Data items
►

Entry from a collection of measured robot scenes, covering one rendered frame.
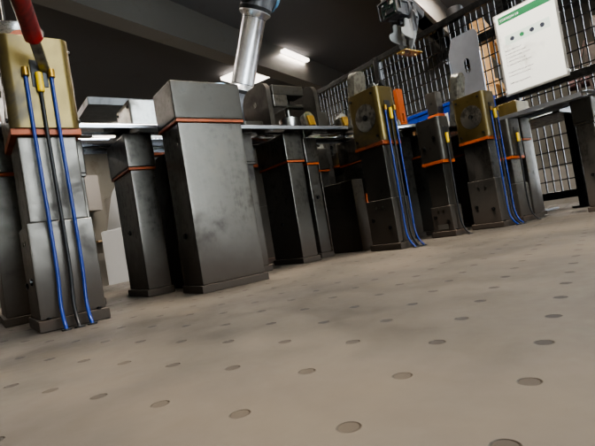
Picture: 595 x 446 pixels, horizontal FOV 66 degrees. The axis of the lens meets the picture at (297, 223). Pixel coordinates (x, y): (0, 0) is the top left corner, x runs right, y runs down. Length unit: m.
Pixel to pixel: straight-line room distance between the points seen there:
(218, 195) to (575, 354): 0.59
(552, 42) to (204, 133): 1.41
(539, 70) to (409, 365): 1.72
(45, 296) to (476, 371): 0.52
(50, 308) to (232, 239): 0.28
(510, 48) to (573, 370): 1.80
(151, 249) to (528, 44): 1.53
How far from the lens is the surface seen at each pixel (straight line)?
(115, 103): 1.23
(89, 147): 1.00
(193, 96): 0.76
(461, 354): 0.23
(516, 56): 1.95
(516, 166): 1.38
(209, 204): 0.72
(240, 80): 1.75
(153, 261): 0.84
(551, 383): 0.20
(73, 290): 0.62
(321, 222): 1.09
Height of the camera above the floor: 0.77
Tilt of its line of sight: 1 degrees up
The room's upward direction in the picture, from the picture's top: 9 degrees counter-clockwise

◄

_EXERCISE GOAL_:
Your task is to find each line in the entries that contains the string "seen" and copy it.

_RESULT FOR THIS EXERCISE_:
Pixel to pixel: straight-line room distance between the points seen there:
How far from the lens is the surface seen at each pixel (straight line)?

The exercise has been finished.